↓↓↓
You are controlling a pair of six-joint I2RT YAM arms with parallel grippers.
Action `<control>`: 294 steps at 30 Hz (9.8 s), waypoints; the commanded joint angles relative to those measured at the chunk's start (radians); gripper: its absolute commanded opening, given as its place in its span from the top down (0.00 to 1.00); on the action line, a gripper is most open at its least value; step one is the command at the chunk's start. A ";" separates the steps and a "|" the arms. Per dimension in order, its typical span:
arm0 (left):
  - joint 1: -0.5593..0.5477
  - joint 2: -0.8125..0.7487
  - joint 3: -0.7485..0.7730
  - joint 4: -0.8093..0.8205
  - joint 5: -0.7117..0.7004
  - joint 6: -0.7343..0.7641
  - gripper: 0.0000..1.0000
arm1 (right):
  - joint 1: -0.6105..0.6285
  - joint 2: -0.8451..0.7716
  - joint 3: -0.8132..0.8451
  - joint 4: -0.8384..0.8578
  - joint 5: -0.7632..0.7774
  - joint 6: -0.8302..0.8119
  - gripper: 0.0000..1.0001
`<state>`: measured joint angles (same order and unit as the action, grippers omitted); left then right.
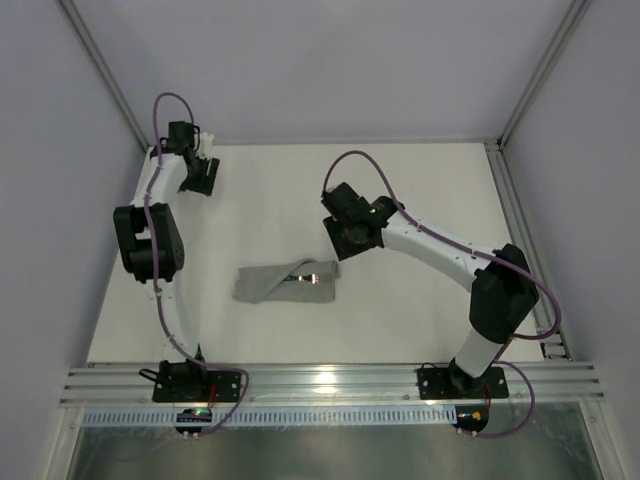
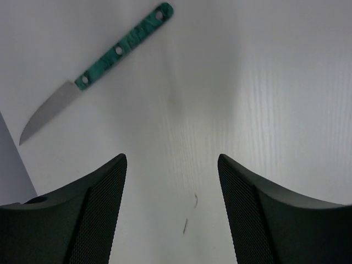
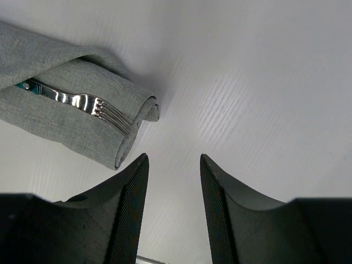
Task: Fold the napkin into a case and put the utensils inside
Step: Pick up the knife from the corner of the board, then pass from the left arm to the right, then pass from the right arm to the left, then pass from the left arm to the right, then insert the knife into the folded napkin.
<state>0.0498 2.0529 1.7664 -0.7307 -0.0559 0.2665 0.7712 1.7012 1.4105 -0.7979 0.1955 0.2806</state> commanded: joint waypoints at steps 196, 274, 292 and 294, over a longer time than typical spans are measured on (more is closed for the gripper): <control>-0.414 -0.576 -0.033 -0.297 0.562 -0.160 1.00 | 0.122 -0.160 0.032 0.704 -0.312 -0.218 0.78; -0.053 -0.527 -0.469 -0.168 0.562 -0.225 0.52 | -0.039 -0.252 -0.206 -0.128 -0.531 -0.998 0.97; -0.110 -0.390 -0.691 -0.013 0.473 -0.162 0.51 | -0.102 0.097 0.016 -0.204 -0.344 -1.107 0.97; -0.110 -0.382 -0.708 0.004 0.472 -0.159 0.53 | -0.102 0.120 0.028 -0.205 -0.341 -1.094 0.97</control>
<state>-0.0555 1.6676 1.0668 -0.7818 0.4217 0.0875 0.6720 1.8046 1.3895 -0.9737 -0.1768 -0.8131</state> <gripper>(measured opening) 0.475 0.251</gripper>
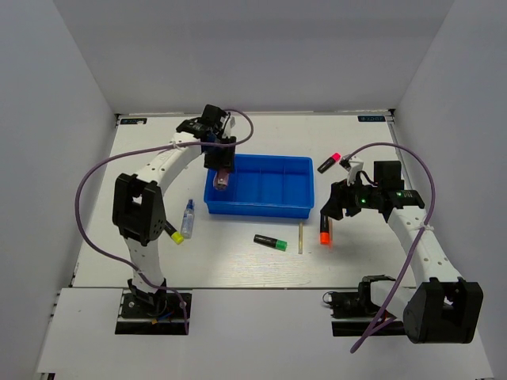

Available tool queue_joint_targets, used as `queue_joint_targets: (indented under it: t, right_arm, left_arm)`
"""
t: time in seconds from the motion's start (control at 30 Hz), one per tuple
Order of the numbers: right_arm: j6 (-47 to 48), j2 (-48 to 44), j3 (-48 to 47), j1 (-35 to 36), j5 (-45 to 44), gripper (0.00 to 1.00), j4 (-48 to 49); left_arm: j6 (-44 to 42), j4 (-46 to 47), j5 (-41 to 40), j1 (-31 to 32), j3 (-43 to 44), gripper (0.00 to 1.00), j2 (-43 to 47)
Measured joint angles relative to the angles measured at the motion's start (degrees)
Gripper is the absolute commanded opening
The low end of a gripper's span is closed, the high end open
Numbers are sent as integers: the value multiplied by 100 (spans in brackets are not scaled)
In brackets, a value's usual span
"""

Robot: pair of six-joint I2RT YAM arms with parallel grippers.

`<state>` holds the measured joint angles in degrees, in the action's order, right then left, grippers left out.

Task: Sort the stationery into containers
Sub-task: Place the stationery in the storage box, then pick up the pen from the center of the board.

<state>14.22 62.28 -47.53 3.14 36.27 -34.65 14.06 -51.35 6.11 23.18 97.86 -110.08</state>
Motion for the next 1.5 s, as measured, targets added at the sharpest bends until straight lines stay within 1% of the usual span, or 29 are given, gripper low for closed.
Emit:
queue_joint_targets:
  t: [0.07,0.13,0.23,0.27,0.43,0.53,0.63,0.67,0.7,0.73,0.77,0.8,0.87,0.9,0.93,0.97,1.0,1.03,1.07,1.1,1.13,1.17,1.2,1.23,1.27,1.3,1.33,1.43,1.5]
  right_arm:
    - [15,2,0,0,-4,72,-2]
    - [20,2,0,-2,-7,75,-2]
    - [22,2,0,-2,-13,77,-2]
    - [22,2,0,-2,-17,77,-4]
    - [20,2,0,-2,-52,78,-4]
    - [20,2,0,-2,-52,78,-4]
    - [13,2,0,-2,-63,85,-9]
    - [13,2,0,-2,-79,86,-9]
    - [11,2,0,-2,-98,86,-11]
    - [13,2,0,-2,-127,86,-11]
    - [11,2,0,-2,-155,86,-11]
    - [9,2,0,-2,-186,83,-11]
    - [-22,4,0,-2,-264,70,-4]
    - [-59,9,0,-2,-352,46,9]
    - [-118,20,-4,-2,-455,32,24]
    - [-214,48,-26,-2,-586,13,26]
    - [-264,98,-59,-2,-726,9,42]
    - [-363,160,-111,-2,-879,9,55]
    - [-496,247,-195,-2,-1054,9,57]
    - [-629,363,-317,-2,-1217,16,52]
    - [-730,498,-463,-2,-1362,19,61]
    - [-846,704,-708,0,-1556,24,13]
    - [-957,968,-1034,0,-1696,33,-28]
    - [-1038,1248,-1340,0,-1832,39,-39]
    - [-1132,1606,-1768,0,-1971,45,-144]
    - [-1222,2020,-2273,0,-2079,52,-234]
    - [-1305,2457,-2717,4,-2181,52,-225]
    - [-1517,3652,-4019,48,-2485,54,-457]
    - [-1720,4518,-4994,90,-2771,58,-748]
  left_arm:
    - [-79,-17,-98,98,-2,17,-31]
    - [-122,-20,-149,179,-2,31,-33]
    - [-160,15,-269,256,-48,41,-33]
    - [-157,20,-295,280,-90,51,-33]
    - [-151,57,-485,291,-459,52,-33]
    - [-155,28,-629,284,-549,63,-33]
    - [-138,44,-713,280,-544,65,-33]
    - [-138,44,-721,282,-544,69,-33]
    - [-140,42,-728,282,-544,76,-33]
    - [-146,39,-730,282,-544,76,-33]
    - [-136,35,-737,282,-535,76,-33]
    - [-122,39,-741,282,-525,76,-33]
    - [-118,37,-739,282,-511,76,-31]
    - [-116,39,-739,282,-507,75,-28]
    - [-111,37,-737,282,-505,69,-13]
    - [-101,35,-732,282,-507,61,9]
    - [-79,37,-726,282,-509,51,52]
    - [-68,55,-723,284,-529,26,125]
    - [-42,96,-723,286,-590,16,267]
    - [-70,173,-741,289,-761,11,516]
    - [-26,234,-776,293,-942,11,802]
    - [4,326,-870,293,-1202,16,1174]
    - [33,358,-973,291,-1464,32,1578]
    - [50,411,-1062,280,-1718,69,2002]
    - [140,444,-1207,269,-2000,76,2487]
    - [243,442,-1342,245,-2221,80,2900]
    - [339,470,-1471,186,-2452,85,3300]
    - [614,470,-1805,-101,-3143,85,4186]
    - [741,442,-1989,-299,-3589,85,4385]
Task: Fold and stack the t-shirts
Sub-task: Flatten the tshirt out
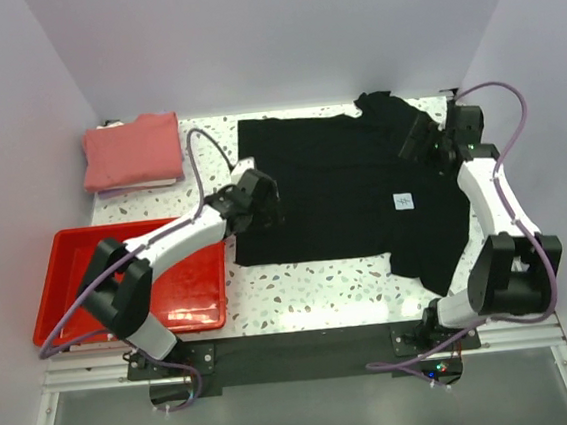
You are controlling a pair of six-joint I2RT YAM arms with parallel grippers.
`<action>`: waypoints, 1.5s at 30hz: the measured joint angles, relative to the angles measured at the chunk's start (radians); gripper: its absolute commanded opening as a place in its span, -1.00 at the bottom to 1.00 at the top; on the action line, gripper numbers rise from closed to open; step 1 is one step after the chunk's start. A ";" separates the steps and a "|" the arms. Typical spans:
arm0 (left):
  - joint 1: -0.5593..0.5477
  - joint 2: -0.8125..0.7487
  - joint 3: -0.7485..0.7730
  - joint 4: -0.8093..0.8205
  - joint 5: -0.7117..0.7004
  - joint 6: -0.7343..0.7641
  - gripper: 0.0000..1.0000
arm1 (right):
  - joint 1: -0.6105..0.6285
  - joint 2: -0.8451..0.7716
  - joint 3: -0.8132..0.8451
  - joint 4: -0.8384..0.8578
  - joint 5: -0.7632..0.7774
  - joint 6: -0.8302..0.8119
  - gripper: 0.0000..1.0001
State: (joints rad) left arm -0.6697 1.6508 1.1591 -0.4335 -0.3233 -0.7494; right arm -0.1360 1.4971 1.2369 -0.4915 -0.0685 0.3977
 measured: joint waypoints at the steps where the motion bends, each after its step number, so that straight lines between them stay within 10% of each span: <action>1: -0.018 -0.035 -0.055 -0.006 -0.003 -0.025 1.00 | 0.002 -0.043 -0.044 0.011 -0.006 0.009 0.98; 13: -0.105 -0.172 -0.303 -0.048 0.014 -0.243 0.40 | 0.010 -0.126 -0.216 0.020 -0.076 0.033 0.98; 35: -0.118 -0.097 -0.317 -0.106 -0.018 -0.425 0.29 | 0.010 -0.137 -0.232 0.036 -0.084 0.033 0.98; 45: -0.083 -0.014 -0.243 -0.138 -0.048 -0.436 -0.16 | 0.010 -0.137 -0.232 0.036 -0.083 0.032 0.98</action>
State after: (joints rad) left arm -0.7525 1.6371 0.9165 -0.5713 -0.3717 -1.1854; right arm -0.1265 1.3605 1.0054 -0.4553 -0.1516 0.4297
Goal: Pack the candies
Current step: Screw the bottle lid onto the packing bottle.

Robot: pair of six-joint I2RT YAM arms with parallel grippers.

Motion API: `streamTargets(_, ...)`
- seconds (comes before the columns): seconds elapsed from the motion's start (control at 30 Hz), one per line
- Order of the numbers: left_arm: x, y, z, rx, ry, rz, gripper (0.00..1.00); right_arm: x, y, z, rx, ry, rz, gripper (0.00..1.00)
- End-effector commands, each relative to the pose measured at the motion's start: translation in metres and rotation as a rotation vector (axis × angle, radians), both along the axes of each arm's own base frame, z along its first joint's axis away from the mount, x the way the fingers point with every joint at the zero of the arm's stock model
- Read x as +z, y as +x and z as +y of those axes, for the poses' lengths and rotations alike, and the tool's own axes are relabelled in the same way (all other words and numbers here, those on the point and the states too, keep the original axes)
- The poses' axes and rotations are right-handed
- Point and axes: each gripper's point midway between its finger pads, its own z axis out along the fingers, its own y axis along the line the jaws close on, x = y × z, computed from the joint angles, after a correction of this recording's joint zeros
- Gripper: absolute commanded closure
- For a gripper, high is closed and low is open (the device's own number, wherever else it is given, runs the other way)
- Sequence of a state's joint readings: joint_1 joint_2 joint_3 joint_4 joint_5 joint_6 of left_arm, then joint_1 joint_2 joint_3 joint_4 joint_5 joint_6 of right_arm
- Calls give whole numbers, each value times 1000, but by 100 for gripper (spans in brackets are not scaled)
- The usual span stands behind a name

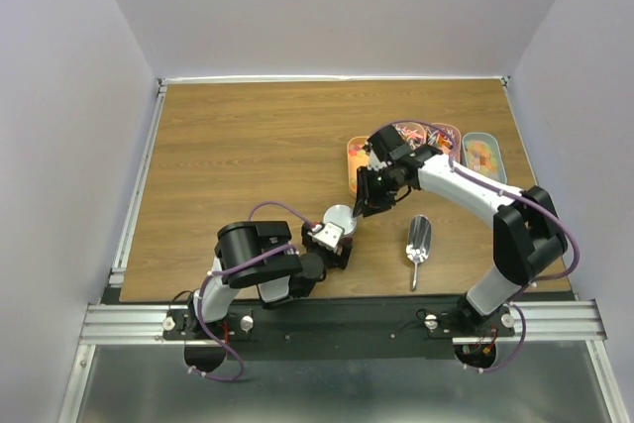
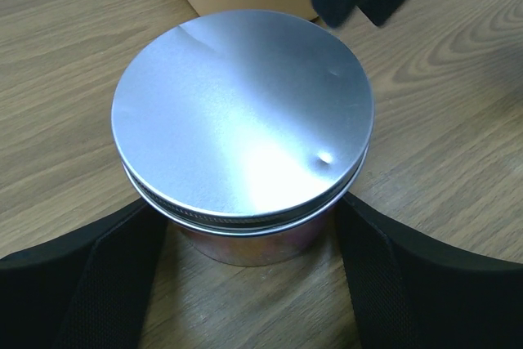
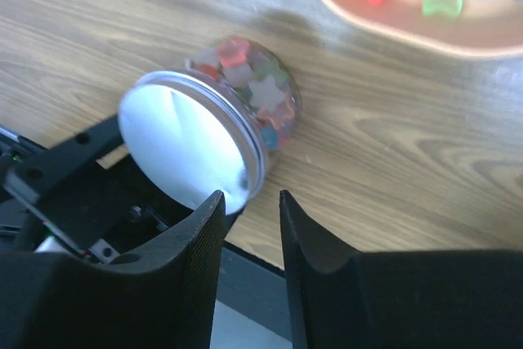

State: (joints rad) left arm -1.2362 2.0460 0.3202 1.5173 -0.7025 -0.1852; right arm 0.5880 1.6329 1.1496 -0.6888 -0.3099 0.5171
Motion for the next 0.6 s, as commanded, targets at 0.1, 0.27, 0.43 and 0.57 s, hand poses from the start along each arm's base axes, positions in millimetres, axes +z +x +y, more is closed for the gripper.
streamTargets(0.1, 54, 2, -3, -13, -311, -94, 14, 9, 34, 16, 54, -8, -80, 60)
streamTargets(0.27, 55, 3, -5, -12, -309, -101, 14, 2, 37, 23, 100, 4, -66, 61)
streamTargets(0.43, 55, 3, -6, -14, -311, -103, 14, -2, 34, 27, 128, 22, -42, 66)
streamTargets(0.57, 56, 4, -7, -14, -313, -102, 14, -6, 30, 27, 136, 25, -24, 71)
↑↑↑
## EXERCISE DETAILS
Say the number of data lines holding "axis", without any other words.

## TASK ANSWER
2